I'm looking in Proteins by T.E. Creighton (great book). It says a typical globular protein has maybe 30% of its amino acids at turns where they don't participate in folding bonds. I guess some passable folding algorithms for a given protein could be made by putting together tidbits like these... although computational chemistry was never my favorite subject.

Creighton's book hints that intracellular proteins are actually folding and unfolding all the time in a cell. I think I remember the profs telling us the same thing. Strange, but I guess it makes sense if they are only H-bonded and not pegged together with disulfides.

They'd still have to spend more time folded than they would unfolded in order to do anything useful, correct?

EDIT: I should have mentioned that it's mainly the structural / extracellular proteins that have disulfide bonds. Intracellular proteins are more often strictly H bonded. Yes I'm sure you could find some exceptions to this.
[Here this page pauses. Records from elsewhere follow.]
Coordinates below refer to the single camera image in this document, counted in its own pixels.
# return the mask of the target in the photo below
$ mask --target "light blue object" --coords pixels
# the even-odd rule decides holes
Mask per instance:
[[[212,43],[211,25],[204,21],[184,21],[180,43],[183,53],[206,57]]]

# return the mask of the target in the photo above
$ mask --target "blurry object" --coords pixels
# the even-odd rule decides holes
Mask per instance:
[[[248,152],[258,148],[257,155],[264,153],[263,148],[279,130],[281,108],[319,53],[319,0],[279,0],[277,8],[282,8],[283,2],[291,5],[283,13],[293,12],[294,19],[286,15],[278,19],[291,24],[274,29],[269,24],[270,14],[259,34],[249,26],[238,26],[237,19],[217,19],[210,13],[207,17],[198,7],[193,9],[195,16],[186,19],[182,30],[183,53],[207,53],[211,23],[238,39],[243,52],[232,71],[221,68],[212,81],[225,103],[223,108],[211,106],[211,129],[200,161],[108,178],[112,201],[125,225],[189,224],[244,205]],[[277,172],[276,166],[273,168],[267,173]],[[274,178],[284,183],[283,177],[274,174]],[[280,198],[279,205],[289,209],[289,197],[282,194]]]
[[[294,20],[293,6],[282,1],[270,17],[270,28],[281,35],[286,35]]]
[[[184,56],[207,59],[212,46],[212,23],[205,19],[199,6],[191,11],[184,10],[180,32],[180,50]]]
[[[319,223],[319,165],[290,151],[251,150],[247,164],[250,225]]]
[Edited on 18-5-2007 by Pyridinium]

Taaie-Neuskoek - 22-7-2007 at 13:59

Quote:
This is why proteomics-based approaches are essentially doomed to fail. Noone can purify protiens, quantify them in their folded states, in simple Chip assays, unlike DNA. Each protien is essentially a new chemical on its own. General purification protocols are only applicable to soluble simple small proteins, but fail as soon as complexes, or larger proteins are involved.


As someone working in a group where people do a lot of proteomics, I tend to disagree. Ok, the proteome is still a really big black box, but there are some really interesting developments... now there's the chip-chip array so you can fish transcription factors easier, there are people who made protein arrays where you can dump your favourite MAPK on and see which proteins are phosphorilated, etc. Now do proteomic people themselve completely confess that proteomics is still in its very beginning, and that still a hell of a lot needs to be done, but I believe that they'll give some great tool to scientists... and at least they're honest about it, unlike metabolomics people who promise a hell of a lot more than they actually can do.
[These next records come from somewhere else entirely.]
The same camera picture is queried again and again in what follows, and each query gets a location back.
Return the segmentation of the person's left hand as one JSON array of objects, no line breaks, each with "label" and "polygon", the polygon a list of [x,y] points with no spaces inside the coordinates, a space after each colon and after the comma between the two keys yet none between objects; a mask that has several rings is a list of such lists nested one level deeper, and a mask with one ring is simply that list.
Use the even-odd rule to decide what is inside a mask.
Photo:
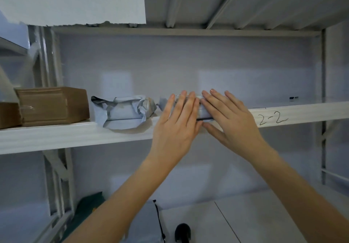
[{"label": "person's left hand", "polygon": [[[187,95],[187,91],[181,92],[166,123],[160,124],[159,121],[156,123],[151,150],[146,158],[146,162],[151,166],[158,165],[171,170],[190,150],[195,139],[196,123],[180,124],[180,114]],[[199,99],[196,98],[196,118],[198,107]]]}]

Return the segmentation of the person's right hand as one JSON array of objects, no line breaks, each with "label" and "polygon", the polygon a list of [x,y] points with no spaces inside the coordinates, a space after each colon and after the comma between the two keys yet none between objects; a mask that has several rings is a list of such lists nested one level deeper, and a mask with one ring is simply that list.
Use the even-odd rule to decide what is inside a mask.
[{"label": "person's right hand", "polygon": [[280,159],[278,153],[264,140],[253,115],[240,101],[240,114],[223,116],[210,100],[210,92],[202,91],[200,100],[214,121],[221,127],[229,139],[229,148],[235,154],[247,160],[254,167],[270,167]]}]

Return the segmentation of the grey plastic parcel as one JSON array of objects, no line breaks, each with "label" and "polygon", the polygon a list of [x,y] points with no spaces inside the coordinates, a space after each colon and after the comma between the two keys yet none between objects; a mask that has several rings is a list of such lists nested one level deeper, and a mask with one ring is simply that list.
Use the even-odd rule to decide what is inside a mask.
[{"label": "grey plastic parcel", "polygon": [[153,99],[144,95],[105,100],[91,97],[94,105],[95,122],[110,130],[137,128],[146,122],[157,109]]},{"label": "grey plastic parcel", "polygon": [[[173,106],[172,106],[172,110],[175,107],[175,105],[177,104],[178,98],[180,95],[175,95],[174,96],[174,102],[173,102]],[[199,99],[199,107],[198,107],[198,112],[197,112],[197,121],[206,121],[206,122],[210,122],[210,121],[214,121],[214,118],[209,114],[209,112],[207,111],[207,109],[202,105],[200,99],[203,98],[202,95],[195,95],[198,99]],[[184,105],[187,101],[189,97],[189,94],[186,96],[186,99],[184,101]],[[160,97],[159,99],[159,103],[157,104],[157,106],[160,108],[161,111],[164,110],[166,104],[168,102],[168,98],[167,97]]]}]

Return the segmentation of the person's left forearm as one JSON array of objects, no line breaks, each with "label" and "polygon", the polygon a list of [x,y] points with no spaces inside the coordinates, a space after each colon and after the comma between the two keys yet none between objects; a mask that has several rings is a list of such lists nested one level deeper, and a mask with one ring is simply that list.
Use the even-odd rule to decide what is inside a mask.
[{"label": "person's left forearm", "polygon": [[134,217],[177,163],[176,157],[150,153],[122,186],[63,243],[119,243]]}]

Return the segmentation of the person's right forearm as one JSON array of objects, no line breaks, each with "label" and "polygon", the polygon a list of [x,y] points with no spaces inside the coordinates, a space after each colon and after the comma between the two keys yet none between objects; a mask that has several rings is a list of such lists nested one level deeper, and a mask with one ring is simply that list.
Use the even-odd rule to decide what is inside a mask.
[{"label": "person's right forearm", "polygon": [[270,149],[251,161],[308,243],[349,243],[349,220]]}]

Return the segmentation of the crumpled grey plastic parcel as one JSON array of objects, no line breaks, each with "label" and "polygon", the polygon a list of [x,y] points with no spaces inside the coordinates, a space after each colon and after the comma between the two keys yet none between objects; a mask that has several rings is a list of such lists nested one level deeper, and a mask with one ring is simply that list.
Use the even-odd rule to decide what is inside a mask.
[{"label": "crumpled grey plastic parcel", "polygon": [[153,99],[144,95],[105,100],[91,97],[94,105],[95,122],[110,130],[137,128],[146,122],[157,109]]}]

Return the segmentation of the black round object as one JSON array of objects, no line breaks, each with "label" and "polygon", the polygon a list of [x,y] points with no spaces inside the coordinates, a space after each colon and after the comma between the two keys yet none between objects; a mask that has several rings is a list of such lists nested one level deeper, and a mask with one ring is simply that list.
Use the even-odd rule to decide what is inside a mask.
[{"label": "black round object", "polygon": [[175,229],[175,242],[176,243],[190,243],[191,240],[191,228],[186,223],[181,223]]}]

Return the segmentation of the grey bag with black trim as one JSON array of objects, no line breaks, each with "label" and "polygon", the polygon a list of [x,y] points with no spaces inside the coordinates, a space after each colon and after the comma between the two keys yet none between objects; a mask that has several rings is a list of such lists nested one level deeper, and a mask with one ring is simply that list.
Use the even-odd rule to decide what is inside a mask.
[{"label": "grey bag with black trim", "polygon": [[148,201],[135,216],[120,243],[165,243],[156,200]]}]

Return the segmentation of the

In our group we do some some very basic proteomics work, mainly 2D gels and try to find differences between genotypes (talking plants here), which seems to work well. Sometimes even in-gel assays for native proteins are done successfully. This technique as also been automated, and has/is delivering quite good results...

My BOINC project

pantone159 - 10-9-2007 at 12:06

I am about to start doing some of this stuff. I will be working on a distributed computing project, also based on BOINC, in my case the goal is to study cell adhesion and migration by molecular modeling of membrane proteins.

I don't understand the science much yet, at first I will be focused on the programming tasks of getting a placeholder computing system working, which will take some time, and after that will start to look at distributing our existing codes. (I don't know much about the specific models/codes that have been used so far. For example, I don't know how they compare to the Folding@home and Rosetta@home models.)
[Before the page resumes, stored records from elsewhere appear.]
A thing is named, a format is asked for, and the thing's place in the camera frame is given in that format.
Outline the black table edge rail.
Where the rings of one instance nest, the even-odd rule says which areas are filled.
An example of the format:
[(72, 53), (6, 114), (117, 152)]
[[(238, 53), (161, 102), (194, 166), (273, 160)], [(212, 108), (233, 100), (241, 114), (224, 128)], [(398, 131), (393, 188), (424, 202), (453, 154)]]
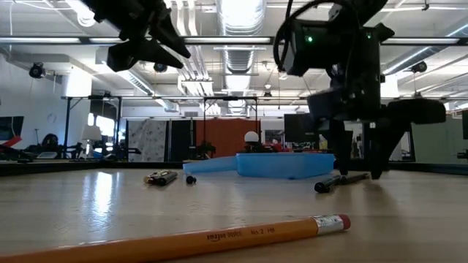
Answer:
[[(80, 171), (85, 169), (181, 169), (182, 162), (119, 162), (119, 161), (59, 161), (7, 163), (0, 162), (0, 177), (27, 175), (49, 172)], [(385, 171), (390, 169), (429, 172), (449, 175), (468, 175), (468, 164), (425, 164), (416, 162), (391, 161)]]

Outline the table lamp white shade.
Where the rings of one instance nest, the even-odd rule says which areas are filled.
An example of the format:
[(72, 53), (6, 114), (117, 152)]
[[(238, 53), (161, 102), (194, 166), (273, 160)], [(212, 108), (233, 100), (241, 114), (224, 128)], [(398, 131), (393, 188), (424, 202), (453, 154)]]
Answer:
[(86, 141), (86, 154), (91, 156), (94, 150), (94, 143), (102, 139), (101, 130), (98, 126), (85, 125), (82, 130), (82, 141)]

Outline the white patterned panel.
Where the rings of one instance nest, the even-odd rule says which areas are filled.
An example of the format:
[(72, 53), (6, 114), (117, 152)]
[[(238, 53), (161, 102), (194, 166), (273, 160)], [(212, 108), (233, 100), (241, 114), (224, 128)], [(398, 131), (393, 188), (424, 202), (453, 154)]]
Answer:
[(165, 160), (166, 121), (145, 119), (129, 121), (129, 147), (141, 154), (130, 153), (130, 162), (163, 162)]

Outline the blue plastic supply box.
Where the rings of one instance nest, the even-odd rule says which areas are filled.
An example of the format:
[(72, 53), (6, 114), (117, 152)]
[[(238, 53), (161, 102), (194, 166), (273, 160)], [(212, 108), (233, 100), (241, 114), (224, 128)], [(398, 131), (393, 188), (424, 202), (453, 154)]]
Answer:
[(183, 164), (188, 174), (235, 171), (251, 178), (304, 179), (333, 171), (334, 156), (329, 153), (238, 153)]

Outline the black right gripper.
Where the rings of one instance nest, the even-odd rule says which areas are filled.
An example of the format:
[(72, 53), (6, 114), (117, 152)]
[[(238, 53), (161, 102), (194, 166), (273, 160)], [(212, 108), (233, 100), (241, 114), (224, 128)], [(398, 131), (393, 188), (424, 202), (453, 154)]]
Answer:
[(348, 86), (345, 77), (333, 76), (330, 87), (307, 97), (309, 114), (314, 123), (331, 122), (333, 153), (341, 175), (347, 175), (351, 159), (352, 131), (343, 121), (378, 121), (370, 128), (369, 151), (366, 156), (372, 179), (380, 179), (388, 169), (389, 158), (410, 123), (433, 124), (445, 122), (445, 106), (433, 99), (416, 97), (397, 99), (383, 104), (380, 79), (358, 78)]

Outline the orange pencil with eraser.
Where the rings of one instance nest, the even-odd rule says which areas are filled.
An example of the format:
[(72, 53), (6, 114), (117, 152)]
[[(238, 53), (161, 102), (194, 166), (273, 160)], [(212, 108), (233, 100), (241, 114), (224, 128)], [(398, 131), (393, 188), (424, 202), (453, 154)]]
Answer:
[(0, 256), (0, 263), (149, 263), (306, 239), (345, 231), (350, 227), (350, 218), (345, 214), (310, 216), (274, 224), (89, 243)]

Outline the orange partition wall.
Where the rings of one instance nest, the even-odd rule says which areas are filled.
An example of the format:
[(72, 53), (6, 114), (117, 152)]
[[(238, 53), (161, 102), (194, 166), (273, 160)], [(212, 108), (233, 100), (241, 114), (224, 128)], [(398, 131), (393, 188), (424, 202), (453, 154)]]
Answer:
[(244, 135), (247, 132), (255, 132), (260, 126), (259, 121), (254, 119), (208, 119), (196, 121), (196, 146), (202, 145), (203, 141), (210, 143), (216, 148), (214, 158), (234, 156), (244, 149)]

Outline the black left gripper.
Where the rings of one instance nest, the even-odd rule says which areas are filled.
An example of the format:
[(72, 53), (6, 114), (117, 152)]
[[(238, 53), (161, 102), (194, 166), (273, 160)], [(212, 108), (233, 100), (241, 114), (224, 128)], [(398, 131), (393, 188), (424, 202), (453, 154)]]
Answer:
[(82, 0), (82, 3), (94, 13), (96, 22), (107, 21), (119, 30), (121, 40), (130, 39), (108, 49), (107, 65), (114, 72), (131, 69), (138, 61), (183, 67), (156, 41), (142, 40), (147, 34), (184, 58), (190, 58), (184, 40), (173, 27), (170, 8), (164, 0)]

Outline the large black screen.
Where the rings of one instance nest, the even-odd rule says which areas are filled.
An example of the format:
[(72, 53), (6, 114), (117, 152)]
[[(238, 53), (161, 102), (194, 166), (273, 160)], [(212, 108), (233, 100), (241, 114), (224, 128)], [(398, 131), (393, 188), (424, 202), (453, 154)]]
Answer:
[(318, 147), (320, 142), (327, 142), (328, 131), (320, 131), (312, 127), (310, 114), (286, 114), (284, 115), (285, 142), (295, 144), (309, 142)]

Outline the wall mounted monitor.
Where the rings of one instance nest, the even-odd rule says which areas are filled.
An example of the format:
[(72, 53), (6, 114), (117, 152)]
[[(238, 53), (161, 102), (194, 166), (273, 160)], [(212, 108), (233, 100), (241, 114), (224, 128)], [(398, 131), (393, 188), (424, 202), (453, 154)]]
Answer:
[(0, 117), (0, 145), (12, 147), (22, 140), (23, 121), (23, 116)]

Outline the black overhead frame beam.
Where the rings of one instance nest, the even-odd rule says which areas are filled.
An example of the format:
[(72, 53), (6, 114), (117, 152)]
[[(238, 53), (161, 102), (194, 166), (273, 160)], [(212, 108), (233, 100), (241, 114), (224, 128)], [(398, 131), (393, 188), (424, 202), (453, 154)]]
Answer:
[[(186, 45), (272, 45), (274, 37), (182, 37)], [(118, 37), (0, 36), (0, 45), (114, 45)], [(384, 46), (468, 46), (468, 37), (392, 37)]]

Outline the short black marker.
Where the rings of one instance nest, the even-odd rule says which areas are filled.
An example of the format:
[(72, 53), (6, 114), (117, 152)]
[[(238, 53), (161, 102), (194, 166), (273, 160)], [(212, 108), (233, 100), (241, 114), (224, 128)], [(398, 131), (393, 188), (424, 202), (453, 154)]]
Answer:
[(178, 177), (178, 173), (170, 170), (160, 171), (156, 174), (156, 184), (166, 186)]

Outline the green partition wall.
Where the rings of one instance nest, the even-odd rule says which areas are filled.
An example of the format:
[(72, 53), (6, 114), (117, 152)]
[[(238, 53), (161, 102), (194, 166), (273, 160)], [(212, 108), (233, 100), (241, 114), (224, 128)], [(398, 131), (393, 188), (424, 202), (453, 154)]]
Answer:
[(412, 125), (415, 160), (427, 164), (467, 164), (458, 153), (468, 149), (463, 138), (460, 118), (448, 118), (444, 123)]

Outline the long black marker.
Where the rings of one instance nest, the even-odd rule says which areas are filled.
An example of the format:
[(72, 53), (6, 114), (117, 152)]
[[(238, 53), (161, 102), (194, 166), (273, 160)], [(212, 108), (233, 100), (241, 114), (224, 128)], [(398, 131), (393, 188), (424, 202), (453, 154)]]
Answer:
[(335, 186), (349, 185), (368, 178), (369, 176), (367, 173), (357, 175), (335, 175), (317, 182), (314, 185), (314, 190), (319, 194), (326, 194), (331, 192)]

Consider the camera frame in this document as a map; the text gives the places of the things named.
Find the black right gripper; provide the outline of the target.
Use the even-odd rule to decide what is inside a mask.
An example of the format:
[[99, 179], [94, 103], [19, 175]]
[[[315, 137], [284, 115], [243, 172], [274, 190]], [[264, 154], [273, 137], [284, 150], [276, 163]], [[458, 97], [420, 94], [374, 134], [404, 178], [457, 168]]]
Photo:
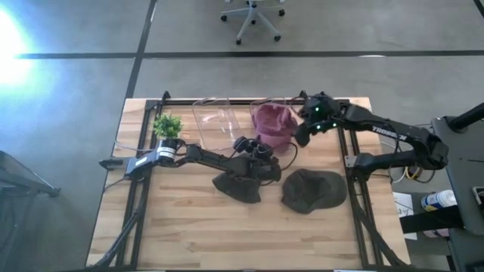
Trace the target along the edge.
[[304, 97], [304, 104], [298, 112], [302, 123], [298, 125], [293, 137], [300, 147], [306, 147], [312, 133], [326, 132], [332, 129], [334, 117], [340, 112], [340, 103], [324, 92]]
However, I see that some of the people here are really familiar with these kinds of models. I'm interested in pointers on where I can learn how these models work.

Regarding distributed computing systems... It seems like there are two main distributed computing frameworks that people use, one being BOINC (Berkely Open Infrastructure for Network Computing), which is used by Seti@home, Rosetta@home, and will be used by our stuff, and Cosm (perhaps also named Mithril) which is used by Folding@home.
We picked BOINC as it seems to be more heavily used, so under more active development, more feature-filled, and more general. (I think that the exact same code that you downloaded to run Seti@home could be used to run our stuff, just by pointing it at a different website to get instructions from.)

At some point (not yet), we will be interested in volunteers, mainly for basic testing purposes at first.

So, my main questions are:
1 - Where should I go to read about the models used? I know little specifically about molecular dynamics models, although I do generally understand the underlying physics.
2 - Any advice regarding distributed computing?